I often get emails from clients asking me about the legitimacy of messages they get, and here are a couple of common ones that I wanted to bring to your attention:

1) Fake Domain Expirations:

A common scam is from companies warning you that your domain is about to expire, and trying to get you to renew it through them. The problem is since they are spammers and not your actual registrar, this involves you transferring it to them! Following through with this sometimes means accidentally changing registrars, but it could also result in you losing ownership of your own domain! Below is a sample of one of these emails that one of my clients got.


A few things to notice on here which are common to nearly all spam/scam emails:
First look at the “from” address as well as the URL of the link they want you to click. they are bizarre and unprofessional, with strange domains (instead of something you’d expect like godaddy.com or networksolutions.com).

Second, they don’t even match (the email is from a totally different domain than the URL to click).
Sometimes the URL that is shown in the text is actually different than the URL you will be taken to when you click.

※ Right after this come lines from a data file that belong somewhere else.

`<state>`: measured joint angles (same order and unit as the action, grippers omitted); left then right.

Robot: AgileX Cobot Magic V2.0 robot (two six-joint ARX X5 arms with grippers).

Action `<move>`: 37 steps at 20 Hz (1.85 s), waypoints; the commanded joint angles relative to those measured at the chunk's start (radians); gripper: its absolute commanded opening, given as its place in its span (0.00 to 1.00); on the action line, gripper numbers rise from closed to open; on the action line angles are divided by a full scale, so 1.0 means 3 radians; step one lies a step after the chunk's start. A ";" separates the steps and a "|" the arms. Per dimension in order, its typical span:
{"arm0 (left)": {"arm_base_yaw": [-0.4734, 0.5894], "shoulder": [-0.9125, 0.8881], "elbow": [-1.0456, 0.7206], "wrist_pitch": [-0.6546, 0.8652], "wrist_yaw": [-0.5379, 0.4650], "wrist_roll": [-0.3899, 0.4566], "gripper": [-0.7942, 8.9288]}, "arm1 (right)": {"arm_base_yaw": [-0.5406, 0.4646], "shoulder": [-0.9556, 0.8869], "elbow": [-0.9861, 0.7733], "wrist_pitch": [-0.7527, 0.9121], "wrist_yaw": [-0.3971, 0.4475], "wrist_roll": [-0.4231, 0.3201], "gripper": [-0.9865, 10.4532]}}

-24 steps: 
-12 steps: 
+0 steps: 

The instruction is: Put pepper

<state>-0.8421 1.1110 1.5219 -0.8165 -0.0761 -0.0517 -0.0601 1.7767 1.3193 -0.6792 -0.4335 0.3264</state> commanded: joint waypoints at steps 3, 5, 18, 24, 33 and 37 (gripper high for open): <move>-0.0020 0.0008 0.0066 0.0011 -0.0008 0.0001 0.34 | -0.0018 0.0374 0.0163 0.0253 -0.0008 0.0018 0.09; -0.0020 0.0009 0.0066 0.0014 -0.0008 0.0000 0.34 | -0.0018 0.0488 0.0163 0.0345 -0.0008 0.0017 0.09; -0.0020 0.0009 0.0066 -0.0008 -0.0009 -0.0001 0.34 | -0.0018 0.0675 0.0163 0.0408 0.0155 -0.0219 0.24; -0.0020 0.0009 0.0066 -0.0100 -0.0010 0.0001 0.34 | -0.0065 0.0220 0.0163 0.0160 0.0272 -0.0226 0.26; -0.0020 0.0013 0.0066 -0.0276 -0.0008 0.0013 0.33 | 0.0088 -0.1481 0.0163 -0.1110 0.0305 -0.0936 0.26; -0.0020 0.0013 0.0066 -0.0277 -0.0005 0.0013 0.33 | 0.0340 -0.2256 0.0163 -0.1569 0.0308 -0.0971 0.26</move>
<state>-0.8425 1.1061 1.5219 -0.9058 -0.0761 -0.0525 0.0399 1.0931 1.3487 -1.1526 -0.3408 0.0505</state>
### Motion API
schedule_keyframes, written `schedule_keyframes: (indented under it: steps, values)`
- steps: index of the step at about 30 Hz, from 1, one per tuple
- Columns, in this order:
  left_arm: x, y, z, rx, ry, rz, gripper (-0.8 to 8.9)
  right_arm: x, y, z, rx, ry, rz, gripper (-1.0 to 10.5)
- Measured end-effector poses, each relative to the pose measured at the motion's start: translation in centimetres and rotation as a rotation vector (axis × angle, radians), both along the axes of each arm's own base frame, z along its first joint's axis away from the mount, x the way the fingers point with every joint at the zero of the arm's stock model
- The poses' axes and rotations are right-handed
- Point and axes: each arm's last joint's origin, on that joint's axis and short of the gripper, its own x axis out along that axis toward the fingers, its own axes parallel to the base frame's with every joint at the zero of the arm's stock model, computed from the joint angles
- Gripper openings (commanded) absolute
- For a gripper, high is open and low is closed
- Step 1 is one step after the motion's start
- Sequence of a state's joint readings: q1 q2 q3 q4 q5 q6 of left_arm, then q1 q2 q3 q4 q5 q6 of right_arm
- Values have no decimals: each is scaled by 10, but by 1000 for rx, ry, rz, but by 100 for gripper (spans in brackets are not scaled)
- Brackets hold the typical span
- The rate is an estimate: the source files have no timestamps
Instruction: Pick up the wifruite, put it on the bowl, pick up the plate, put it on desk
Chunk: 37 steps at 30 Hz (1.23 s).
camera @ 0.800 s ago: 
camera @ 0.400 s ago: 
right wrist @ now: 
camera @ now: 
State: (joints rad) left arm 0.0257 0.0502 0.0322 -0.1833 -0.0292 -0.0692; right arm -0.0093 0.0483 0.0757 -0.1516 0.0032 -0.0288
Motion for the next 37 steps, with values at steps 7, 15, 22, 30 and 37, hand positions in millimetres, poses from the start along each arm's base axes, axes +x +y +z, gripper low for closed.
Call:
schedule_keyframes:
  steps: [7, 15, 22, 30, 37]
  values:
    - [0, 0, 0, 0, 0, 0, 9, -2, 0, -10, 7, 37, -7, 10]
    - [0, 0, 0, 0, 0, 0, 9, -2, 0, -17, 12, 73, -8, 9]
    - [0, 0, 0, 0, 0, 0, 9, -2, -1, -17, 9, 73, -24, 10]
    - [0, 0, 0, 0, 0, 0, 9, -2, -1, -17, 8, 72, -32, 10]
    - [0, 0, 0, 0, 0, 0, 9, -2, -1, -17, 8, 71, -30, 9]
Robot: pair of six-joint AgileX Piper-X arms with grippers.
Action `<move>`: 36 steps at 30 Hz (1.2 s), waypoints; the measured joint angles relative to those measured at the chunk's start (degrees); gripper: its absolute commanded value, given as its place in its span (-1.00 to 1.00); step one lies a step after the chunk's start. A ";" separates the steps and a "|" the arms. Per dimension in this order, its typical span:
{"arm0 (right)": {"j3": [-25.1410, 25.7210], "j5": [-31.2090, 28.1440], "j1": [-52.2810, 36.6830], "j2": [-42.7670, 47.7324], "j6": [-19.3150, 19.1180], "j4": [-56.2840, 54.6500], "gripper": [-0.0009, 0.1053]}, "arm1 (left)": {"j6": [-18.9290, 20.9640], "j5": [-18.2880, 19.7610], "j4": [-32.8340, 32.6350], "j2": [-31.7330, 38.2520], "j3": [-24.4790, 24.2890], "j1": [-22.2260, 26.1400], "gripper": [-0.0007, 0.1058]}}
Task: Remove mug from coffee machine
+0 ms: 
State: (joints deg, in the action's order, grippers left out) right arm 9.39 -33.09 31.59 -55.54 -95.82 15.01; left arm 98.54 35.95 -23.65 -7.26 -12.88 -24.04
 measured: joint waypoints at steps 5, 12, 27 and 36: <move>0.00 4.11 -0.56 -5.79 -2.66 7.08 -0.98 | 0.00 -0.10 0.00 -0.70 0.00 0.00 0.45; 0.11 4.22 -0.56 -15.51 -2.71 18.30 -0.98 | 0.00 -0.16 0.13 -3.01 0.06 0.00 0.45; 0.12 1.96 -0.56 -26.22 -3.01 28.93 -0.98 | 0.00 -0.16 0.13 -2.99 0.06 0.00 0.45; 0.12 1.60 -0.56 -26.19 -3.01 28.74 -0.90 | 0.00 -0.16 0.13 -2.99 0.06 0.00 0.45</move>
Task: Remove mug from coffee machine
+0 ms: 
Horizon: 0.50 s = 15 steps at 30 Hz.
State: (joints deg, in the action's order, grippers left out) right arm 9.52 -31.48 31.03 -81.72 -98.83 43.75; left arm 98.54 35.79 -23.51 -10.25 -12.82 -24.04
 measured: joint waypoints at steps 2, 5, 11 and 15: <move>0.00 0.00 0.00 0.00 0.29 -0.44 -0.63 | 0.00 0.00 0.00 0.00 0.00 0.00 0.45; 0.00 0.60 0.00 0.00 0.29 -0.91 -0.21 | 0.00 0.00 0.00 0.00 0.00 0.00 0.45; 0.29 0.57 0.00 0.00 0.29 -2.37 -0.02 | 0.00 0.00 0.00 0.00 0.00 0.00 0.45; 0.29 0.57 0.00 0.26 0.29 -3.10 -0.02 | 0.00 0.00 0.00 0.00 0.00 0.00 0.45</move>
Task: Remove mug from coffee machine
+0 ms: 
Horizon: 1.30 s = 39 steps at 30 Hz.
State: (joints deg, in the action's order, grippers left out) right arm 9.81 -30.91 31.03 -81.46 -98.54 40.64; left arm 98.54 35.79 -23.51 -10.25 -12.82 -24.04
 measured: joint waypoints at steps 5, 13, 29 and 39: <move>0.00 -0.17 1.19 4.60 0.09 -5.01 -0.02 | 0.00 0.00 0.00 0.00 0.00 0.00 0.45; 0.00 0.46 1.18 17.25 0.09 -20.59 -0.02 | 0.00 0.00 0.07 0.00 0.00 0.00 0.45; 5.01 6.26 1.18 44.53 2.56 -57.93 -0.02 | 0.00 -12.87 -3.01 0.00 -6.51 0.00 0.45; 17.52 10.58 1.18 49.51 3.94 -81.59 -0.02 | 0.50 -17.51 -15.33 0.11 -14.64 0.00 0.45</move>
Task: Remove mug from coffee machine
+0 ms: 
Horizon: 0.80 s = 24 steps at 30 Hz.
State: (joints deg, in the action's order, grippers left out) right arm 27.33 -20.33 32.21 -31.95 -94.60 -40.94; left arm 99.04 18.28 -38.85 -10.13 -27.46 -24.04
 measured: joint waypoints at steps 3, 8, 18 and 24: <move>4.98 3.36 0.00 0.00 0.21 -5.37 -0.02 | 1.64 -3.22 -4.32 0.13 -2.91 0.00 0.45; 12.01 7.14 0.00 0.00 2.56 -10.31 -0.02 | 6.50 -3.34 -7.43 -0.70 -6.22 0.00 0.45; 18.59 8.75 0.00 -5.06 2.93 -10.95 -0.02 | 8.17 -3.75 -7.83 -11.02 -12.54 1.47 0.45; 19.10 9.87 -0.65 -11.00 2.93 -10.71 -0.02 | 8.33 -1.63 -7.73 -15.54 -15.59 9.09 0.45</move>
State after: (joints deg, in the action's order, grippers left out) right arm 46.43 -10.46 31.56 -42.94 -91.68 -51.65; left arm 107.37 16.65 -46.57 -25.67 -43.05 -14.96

The only time you should respond to one of these is if it is from your own domain registrar. Make a point to know who your domain registrar is. (not sure? Ask me.)

2) Phishing emails

These are sometimes harder to detect (if they are done well) but here is what to look for… On the screenshot below, it all looks legitimate, claiming to be from Stripe.com (a credit card gateway), but in fact this is a very nasty phishing attempt. The way you can tell is by hovering over (hover only, do NOT click!) the URL that they want you to click on. When you do that and look down at the very bottom of the window, depending on what email client you are using, you should see a little box that shows you the URL that the text is actually linking to. See screenshot below, when you hover over the URL, notice the destination is different! This is the first and primary sign of danger!


Another telltale sign is that they often contain misspellings and punctuation errors. See above where it says “we couldn’t fine your account information” as well as the messed up punctuation after the words “48 hour” (in fact this whole sentence is just a debacle!)

A dose of common sense sometimes helps here, too. You will generally NEVER get an email from any legitimate website asking you to log in. The only time you should respond to these are when you have just signed up for a new account and you have to verify the email address. In this case, you are probably looking for the email, so you can assume it’s legit. But when it shows up out of the blue, beware!